Task to carry out: Each line of the listing below containing the word "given" should be returned.

**** Records supplied ****

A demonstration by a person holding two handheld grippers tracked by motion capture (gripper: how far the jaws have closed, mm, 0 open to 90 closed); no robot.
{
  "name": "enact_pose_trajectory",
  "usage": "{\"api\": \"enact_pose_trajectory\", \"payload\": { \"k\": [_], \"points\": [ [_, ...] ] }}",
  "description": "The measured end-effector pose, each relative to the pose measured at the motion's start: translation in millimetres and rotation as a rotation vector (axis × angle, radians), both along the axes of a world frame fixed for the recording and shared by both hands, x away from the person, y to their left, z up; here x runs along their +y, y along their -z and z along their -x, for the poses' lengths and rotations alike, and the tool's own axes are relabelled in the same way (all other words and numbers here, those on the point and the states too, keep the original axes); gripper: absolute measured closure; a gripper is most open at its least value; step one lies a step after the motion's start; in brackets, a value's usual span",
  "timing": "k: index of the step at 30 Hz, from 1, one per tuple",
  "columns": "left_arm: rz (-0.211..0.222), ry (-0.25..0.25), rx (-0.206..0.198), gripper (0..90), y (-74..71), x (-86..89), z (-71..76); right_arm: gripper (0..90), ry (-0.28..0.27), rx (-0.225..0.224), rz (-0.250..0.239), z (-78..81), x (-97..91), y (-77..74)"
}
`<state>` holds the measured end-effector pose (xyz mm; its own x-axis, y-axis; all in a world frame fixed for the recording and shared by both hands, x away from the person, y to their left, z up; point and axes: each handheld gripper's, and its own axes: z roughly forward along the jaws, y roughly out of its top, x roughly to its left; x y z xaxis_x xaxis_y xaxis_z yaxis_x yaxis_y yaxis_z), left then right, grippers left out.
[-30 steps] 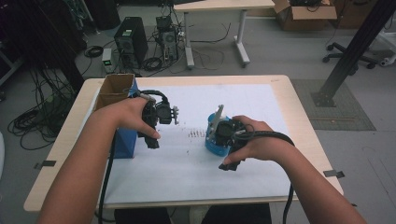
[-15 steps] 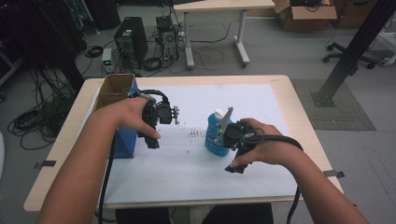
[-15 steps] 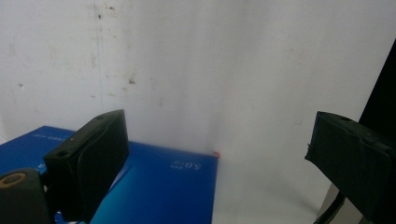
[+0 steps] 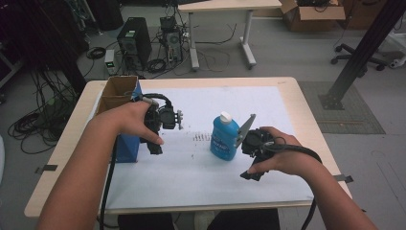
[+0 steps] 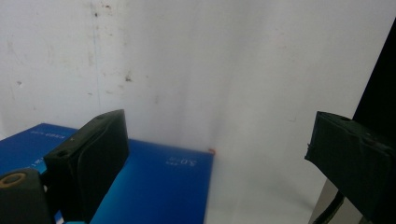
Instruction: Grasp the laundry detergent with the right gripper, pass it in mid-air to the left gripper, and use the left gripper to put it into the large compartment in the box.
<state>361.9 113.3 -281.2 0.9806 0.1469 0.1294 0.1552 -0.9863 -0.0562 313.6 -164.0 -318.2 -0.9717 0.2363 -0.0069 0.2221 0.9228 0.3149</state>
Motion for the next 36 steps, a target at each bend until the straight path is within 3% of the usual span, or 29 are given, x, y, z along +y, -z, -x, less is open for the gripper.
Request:
{"api": "enact_pose_trajectory", "payload": {
  "k": [7,17,23,36],
  "points": [
    [-0.001,-0.001,-0.009,5.7,-2.1,1.9,2.8,4.6,0.023,0.005,-0.043,-5.8,-10.0,11.2],
    [-0.006,-0.005,-0.012,5.8,-2.0,3.1,5.6,4.2,0.1,-0.012,-0.119,-15.7,-21.8,29.1],
    [-0.013,-0.002,-0.013,5.8,-2.9,3.8,7.0,4.1,0.165,-0.033,-0.195,-24.2,-29.9,44.2],
    [-0.008,0.008,-0.013,5.8,-3.6,3.0,9.5,3.7,0.24,-0.077,-0.278,-33.6,-27.5,59.0]
  ]
}}
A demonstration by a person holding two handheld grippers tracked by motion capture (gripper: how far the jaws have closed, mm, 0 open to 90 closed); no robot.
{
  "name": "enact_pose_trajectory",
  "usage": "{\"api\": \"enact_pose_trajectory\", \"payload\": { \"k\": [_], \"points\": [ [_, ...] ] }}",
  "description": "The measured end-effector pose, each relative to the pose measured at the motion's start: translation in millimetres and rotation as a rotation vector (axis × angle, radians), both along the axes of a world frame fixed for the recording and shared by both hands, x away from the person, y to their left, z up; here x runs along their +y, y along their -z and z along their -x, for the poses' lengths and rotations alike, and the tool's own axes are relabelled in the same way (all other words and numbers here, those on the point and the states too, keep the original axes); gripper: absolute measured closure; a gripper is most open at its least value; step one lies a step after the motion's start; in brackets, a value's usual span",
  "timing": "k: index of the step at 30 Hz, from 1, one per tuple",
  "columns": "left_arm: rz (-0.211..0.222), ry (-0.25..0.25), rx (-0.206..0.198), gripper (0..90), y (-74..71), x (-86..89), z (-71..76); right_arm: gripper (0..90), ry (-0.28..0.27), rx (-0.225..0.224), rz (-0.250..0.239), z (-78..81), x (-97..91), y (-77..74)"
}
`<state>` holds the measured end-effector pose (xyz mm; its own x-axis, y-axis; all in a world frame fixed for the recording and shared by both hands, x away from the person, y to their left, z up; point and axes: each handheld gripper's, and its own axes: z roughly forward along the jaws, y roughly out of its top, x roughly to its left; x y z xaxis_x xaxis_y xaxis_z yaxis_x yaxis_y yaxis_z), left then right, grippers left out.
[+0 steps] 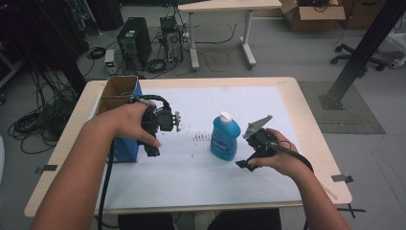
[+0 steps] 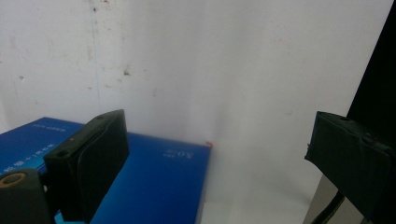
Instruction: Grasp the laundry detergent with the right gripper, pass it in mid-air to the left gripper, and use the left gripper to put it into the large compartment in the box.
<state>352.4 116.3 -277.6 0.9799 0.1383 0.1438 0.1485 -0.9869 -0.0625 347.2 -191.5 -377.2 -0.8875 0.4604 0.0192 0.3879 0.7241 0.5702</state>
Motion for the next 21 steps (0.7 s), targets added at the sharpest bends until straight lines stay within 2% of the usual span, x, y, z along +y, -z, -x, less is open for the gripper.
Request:
{"api": "enact_pose_trajectory", "payload": {
  "k": [1,5,9,12,17,21],
  "points": [
    [0.001,0.002,-0.001,5.8,0.0,-0.1,0.6,3.7,0.004,-0.004,-0.024,-1.1,0.7,2.1],
    [0.0,0.003,0.001,5.8,0.0,0.1,0.9,3.7,0.009,-0.015,-0.055,-2.2,1.6,5.3],
    [0.0,0.003,0.0,5.8,0.1,1.4,0.8,3.2,0.032,-0.031,-0.113,-4.7,1.4,12.1],
    [0.011,0.005,-0.002,5.9,0.2,1.6,1.0,3.1,0.05,-0.038,-0.121,-6.2,1.6,16.2],
    [0.008,0.009,0.001,6.0,0.3,1.0,1.8,3.1,0.067,-0.06,-0.178,-7.5,1.1,25.3],
    [0.011,0.008,0.002,5.9,0.3,0.5,1.9,2.8,0.075,-0.071,-0.197,-8.0,1.3,30.9]
  ]
}}
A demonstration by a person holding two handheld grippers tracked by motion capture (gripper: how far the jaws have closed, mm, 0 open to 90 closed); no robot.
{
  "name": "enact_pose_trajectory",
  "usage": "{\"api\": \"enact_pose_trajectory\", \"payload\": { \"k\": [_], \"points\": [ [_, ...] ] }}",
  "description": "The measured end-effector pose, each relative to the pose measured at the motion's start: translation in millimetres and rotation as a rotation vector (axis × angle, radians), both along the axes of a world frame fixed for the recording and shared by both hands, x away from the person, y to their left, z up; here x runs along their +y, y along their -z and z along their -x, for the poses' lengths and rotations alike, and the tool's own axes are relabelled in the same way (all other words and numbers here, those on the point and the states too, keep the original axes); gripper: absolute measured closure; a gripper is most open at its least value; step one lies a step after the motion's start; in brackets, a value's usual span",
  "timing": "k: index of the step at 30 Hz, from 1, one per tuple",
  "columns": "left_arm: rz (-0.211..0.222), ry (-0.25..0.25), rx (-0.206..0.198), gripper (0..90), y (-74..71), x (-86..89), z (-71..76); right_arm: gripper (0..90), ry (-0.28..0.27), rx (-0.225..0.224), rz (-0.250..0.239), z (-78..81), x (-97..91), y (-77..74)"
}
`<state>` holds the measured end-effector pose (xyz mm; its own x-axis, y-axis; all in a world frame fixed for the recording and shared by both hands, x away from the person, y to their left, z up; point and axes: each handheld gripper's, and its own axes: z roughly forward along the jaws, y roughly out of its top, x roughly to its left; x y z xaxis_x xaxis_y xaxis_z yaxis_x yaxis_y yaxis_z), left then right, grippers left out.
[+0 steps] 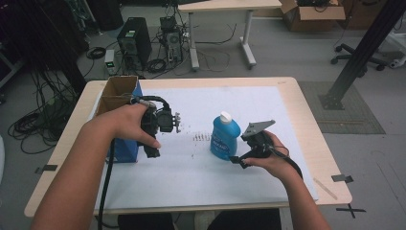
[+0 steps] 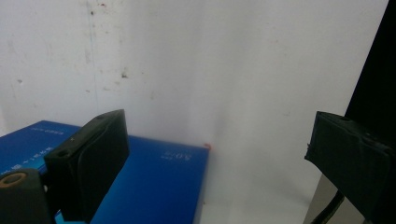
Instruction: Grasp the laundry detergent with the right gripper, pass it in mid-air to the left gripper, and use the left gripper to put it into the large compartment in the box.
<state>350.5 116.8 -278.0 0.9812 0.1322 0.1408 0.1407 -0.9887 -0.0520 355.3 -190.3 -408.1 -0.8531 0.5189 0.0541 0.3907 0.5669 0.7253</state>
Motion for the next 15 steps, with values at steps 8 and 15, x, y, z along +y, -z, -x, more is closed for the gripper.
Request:
{"api": "enact_pose_trajectory", "payload": {
  "k": [8,15],
  "points": [
    [-0.003,-0.002,0.002,5.9,-0.6,0.4,0.2,2.5,0.022,-0.075,-0.08,1.5,2.2,7.6],
    [-0.007,-0.004,0.002,5.9,-1.3,1.6,1.9,1.7,0.053,-0.088,-0.105,0.0,5.0,13.6]
  ]
}}
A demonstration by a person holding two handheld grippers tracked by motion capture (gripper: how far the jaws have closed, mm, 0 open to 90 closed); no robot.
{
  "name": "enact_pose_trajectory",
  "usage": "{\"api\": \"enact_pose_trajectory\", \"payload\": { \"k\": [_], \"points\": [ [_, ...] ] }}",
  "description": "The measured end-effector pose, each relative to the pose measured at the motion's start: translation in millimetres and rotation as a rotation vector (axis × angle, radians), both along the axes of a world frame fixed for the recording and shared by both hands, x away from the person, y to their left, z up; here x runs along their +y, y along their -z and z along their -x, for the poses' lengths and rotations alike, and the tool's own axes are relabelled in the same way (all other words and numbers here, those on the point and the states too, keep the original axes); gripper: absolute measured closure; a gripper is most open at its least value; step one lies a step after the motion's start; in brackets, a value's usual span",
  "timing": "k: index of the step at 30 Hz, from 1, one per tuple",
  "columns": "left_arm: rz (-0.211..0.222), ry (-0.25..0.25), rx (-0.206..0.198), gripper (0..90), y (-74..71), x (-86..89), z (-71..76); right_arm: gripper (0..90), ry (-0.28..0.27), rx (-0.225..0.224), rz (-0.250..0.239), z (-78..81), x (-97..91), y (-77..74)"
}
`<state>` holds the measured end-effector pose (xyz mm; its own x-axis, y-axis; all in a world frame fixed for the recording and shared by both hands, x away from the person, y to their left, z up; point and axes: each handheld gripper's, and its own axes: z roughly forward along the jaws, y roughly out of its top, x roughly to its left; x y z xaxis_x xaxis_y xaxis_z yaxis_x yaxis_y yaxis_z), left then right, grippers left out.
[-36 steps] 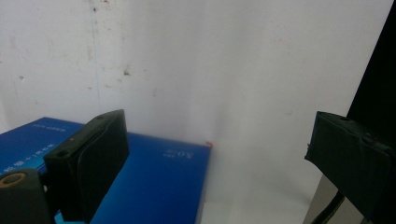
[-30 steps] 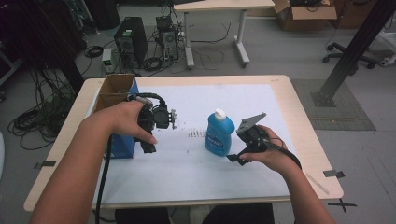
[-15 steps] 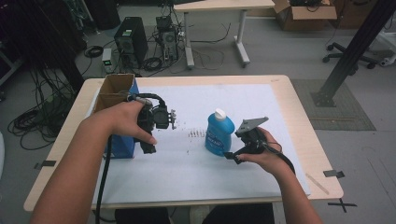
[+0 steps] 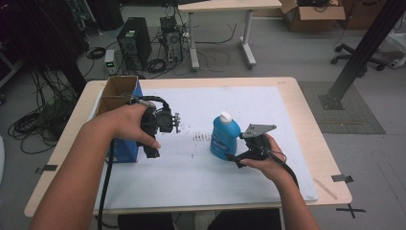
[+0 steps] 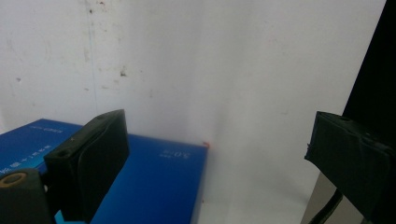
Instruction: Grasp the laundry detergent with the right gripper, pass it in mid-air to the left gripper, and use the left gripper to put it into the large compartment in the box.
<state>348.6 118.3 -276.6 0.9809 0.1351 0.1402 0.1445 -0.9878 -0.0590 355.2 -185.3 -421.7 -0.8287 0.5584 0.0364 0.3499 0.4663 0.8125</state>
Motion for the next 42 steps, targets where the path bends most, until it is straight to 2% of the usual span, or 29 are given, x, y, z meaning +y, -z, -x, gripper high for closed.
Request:
{"api": "enact_pose_trajectory", "payload": {
  "k": [11,19,25,42],
  "points": [
    [0.002,-0.003,-0.002,5.9,0.0,1.8,1.0,0.6,0.033,-0.049,-0.065,-0.1,7.5,8.0],
    [0.004,-0.001,-0.001,6.0,0.4,1.6,1.2,1.0,0.072,-0.048,-0.097,-1.2,10.0,12.9],
    [0.007,0.001,0.001,6.0,0.9,1.6,0.5,6.4,0.104,-0.071,-0.12,-0.8,11.4,15.8],
    [0.009,-0.002,0.0,6.1,1.0,2.2,0.1,18.9,0.096,-0.105,-0.148,0.7,14.2,16.6]
  ]
}}
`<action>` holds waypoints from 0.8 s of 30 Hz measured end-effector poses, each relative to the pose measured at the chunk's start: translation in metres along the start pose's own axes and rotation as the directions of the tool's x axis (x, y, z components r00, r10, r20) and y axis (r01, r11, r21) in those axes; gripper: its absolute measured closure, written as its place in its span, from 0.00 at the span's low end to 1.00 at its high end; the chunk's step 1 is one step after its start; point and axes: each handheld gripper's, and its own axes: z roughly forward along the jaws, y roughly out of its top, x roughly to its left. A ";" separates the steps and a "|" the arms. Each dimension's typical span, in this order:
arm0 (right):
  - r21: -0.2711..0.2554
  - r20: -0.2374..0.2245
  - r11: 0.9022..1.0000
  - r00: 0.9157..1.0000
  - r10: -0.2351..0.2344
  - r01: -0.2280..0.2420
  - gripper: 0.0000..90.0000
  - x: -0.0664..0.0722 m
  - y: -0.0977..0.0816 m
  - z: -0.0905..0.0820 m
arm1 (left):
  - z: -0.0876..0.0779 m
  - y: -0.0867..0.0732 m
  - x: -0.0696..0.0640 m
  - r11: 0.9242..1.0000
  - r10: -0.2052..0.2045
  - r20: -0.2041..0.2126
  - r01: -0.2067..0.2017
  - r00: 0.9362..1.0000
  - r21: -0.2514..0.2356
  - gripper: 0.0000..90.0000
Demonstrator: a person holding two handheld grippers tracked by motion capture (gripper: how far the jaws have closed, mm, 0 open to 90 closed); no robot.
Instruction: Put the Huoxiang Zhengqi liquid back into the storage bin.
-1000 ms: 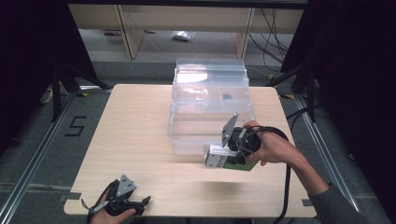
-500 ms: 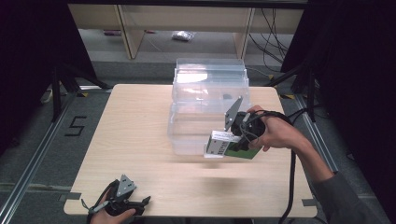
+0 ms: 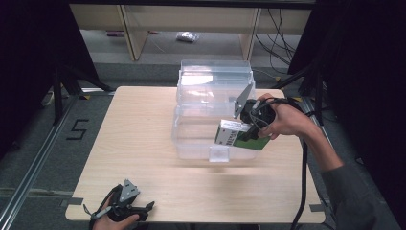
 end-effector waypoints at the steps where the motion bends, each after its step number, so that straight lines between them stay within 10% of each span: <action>1: 0.003 0.003 1.000 1.000 -0.009 0.009 0.72 -0.003 0.000 0.000 | -0.001 0.001 0.001 1.000 0.022 -0.003 -0.022 1.000 0.002 0.18; 3: -0.006 0.001 1.000 1.000 -0.013 0.013 0.72 -0.009 0.000 0.002 | -0.002 -0.001 -0.004 0.999 -0.045 0.010 0.044 0.999 0.018 0.18; 7: -0.016 0.008 0.999 0.999 -0.032 0.032 0.72 -0.023 -0.003 0.007 | 0.000 0.001 0.003 0.999 0.041 -0.005 -0.041 0.999 0.001 0.18; 11: -0.006 0.010 1.000 1.000 0.011 -0.011 0.72 -0.033 -0.007 0.012 | 0.000 -0.001 -0.003 0.999 -0.040 0.006 0.040 0.999 0.005 0.18; 24: 0.013 0.011 0.999 0.999 0.032 -0.032 0.72 -0.061 -0.012 0.042 | -0.001 -0.001 -0.004 0.998 -0.054 0.013 0.054 0.998 0.012 0.18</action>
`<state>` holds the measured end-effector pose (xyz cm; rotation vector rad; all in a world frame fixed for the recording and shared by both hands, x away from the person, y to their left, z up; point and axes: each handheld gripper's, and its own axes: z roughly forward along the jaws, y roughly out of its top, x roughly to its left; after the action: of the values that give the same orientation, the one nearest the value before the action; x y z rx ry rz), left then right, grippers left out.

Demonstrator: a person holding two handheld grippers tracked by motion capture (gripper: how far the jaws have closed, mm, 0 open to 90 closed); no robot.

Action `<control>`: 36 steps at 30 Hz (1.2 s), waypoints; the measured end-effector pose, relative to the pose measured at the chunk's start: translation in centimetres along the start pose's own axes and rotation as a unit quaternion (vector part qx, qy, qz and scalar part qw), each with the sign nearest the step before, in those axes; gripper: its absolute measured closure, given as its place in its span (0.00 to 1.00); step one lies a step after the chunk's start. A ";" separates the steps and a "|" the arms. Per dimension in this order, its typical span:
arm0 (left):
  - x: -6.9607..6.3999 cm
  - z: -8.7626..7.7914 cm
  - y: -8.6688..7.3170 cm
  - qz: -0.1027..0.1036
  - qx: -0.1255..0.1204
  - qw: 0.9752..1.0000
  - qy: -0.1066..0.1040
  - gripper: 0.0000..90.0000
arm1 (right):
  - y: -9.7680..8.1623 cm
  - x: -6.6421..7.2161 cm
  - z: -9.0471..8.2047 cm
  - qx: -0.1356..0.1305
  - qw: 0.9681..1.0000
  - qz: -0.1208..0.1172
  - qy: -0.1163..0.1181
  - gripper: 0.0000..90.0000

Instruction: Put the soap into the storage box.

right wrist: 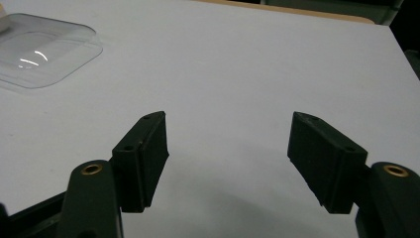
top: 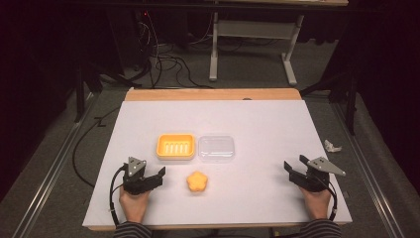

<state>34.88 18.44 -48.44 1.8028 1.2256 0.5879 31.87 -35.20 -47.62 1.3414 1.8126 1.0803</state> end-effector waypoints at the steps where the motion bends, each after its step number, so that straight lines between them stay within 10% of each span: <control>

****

Output:
Motion for the next 36 steps, a target at each bend until the straight path is within 3% of the usual span, or 29 are given, x, y, z along +y, -z, -x, less is open for the gripper.
Motion for the next 42 steps, targets where the path bends most, until it is straight to 2% of the usual span, or 29 are given, x, y, z meaning +y, -z, -x, gripper high for closed.
Action `<control>`: 36 steps at 30 Hz (1.2 s), waypoints; the measured end-effector pose, relative to the pose measured at the chunk's start: translation in centimetres along the start pose's own axes and rotation as a unit quaternion (vector part qx, qy, qz and scalar part qw), each with the sign nearest the step before, in those axes; gripper: its absolute measured closure, given as its place in its span (0.00 to 1.00); step one lies a step after the chunk's start. A ";" separates the steps and a "|" the arms. Per dimension in this order, its typical span:

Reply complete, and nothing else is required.